The treatment for stress incontinence will depend on how your symptoms affect your life. There are four basic types of treatment.
- Drink less fluid if you drink more than normal amounts of fluid.
- Do NOT hold it. Urinate when you feel the urge.
- Avoid jumping or running or be sure to urinate before working out.
- Take fiber to avoid constipation, which can make incontinence worse.
- If you smoke, quit. This can reduce coughing and bladder irritation.
- Avoid alcohol and caffeinated drinks, which can cause the urge to urinate.
- Lose excess weight.
- Avoid foods and drinks that may irritate your bladder, such as spicy foods, carbonated drinks, and citrus.
- If you have diabetes, keep your blood glucose under control.
Pelvic Floor Muscle Training
- Biofeedback is a technique that can help you learn to identify and control your pelvic floor muscles.
- Kegel exercises can help keep the muscle around your urethra strong and working well.
- Place a vaginal cone into the vagina and try to squeeze your pelvic floor muscles to hold the cone in place. You can wear the cone for up to 15 minutes at a time, two times a day. Symptoms may improve in four to six weeks.
- Pelvic floor physical therapy can help strengthen pelvic floor muscles.

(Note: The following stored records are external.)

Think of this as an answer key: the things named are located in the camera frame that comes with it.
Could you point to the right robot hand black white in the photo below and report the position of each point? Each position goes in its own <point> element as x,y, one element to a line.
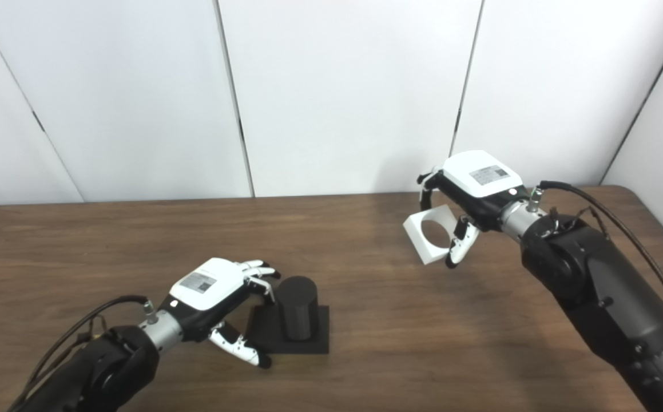
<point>480,177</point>

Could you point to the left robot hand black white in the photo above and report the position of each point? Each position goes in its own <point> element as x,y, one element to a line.
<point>208,286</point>

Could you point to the white square piece with hole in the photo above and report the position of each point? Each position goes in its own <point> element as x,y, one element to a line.
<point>423,246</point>

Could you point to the black peg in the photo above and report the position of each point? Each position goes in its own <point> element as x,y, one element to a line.
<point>297,315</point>

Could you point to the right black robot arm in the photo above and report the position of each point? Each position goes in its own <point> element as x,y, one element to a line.
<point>606,286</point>

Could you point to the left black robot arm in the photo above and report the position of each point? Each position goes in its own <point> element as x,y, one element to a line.
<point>91,366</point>

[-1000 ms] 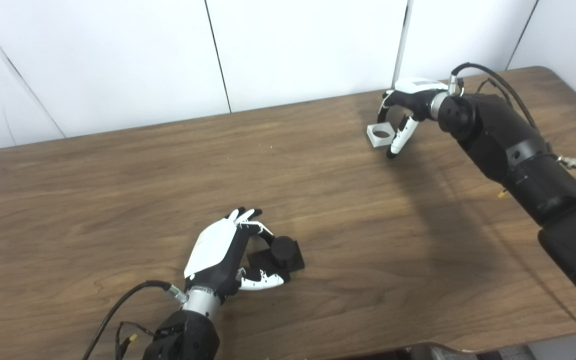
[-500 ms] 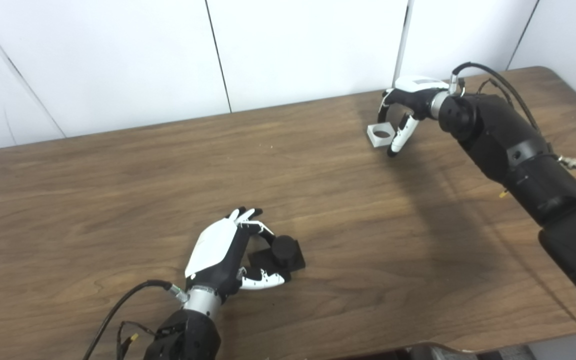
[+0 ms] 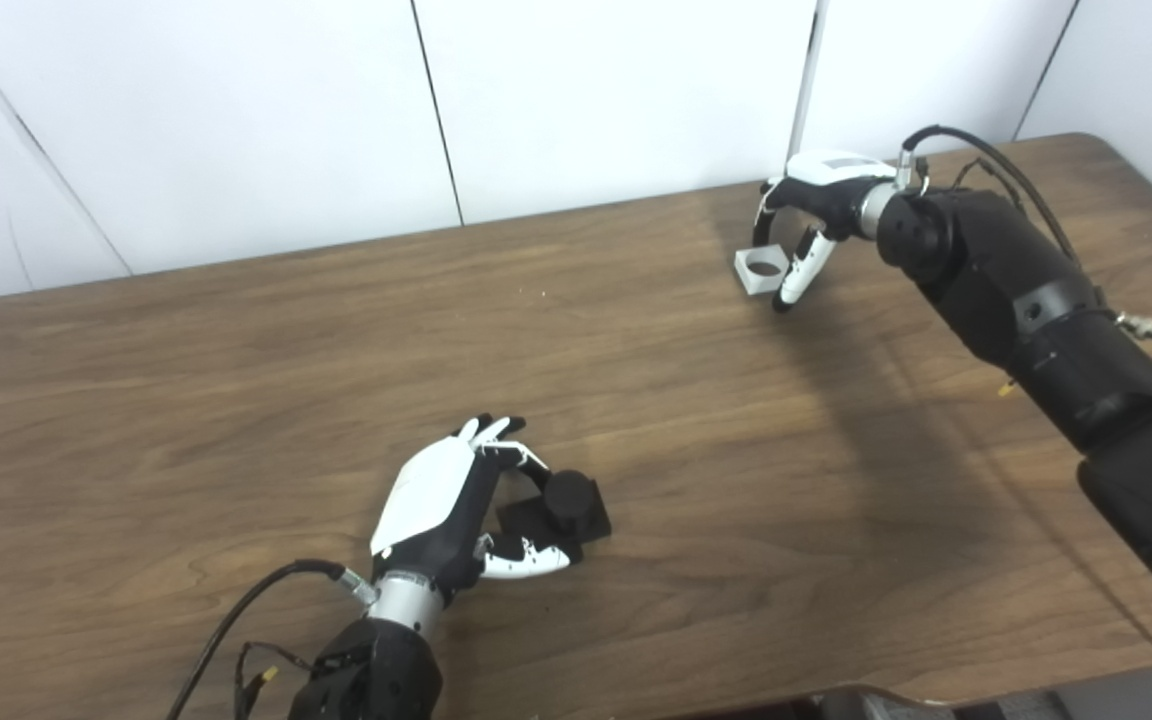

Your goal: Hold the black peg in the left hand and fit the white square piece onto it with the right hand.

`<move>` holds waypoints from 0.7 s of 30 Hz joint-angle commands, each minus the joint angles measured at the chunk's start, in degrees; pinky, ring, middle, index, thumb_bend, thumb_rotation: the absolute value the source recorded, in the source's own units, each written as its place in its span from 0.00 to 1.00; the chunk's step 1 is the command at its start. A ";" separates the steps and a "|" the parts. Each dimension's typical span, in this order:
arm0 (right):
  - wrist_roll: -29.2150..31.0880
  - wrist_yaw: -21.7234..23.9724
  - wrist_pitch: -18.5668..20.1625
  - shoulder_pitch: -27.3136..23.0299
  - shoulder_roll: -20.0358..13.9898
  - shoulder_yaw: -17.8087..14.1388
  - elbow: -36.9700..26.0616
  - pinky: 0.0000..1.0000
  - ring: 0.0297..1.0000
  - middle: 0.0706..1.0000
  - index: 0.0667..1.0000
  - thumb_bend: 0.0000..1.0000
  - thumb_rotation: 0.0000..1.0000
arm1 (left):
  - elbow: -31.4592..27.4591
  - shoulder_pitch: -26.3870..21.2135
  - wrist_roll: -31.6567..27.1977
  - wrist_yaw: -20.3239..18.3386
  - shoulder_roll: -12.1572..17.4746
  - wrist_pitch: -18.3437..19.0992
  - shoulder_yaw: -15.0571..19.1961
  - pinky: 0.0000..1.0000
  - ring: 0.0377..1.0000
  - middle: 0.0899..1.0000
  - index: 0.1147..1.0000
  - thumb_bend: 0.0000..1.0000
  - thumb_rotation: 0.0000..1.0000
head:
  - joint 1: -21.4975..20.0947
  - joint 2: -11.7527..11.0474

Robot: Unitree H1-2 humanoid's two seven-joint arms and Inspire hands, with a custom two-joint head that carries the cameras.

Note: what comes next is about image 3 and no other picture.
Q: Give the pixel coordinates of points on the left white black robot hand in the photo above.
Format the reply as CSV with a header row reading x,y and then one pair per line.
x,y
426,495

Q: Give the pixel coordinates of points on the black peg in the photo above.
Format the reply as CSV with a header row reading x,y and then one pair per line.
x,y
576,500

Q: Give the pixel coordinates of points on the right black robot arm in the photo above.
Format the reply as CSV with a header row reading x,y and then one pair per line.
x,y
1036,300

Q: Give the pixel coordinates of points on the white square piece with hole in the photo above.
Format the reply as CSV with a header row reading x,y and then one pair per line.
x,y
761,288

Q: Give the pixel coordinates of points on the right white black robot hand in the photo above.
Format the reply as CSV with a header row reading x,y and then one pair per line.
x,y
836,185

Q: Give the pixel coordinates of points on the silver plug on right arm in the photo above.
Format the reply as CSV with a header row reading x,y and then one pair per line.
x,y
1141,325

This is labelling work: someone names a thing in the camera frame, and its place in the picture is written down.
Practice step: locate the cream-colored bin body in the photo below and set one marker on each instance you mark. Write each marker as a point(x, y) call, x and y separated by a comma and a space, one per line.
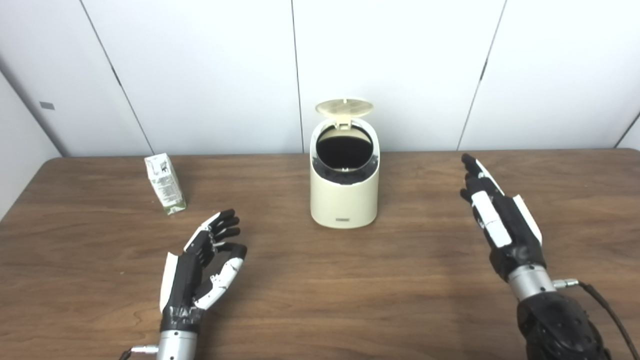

- A properly sized silicone device, similar to a tampon, is placed into the vagina. A pessary is meant to place pressure on the urethra to reduce the loss of urine with activities.
- A pessary can be used intermittently or all day, as necessary.
Your provider may suggest surgery if you have incontinence and other treatments have not been successful, or if your quality of life is significantly affected.
- Vaginal slings are the most common surgery recommended. Tension-free vaginal tapes (TVTs) or obturator tapes support the bladder and urethra.
- Bulking injections make the area around the urethra thicker to help control leakage. The procedure may need to be repeated.
- Retropubic suspensions lift the bladder and urethra and are additional surgeries that may be recommended.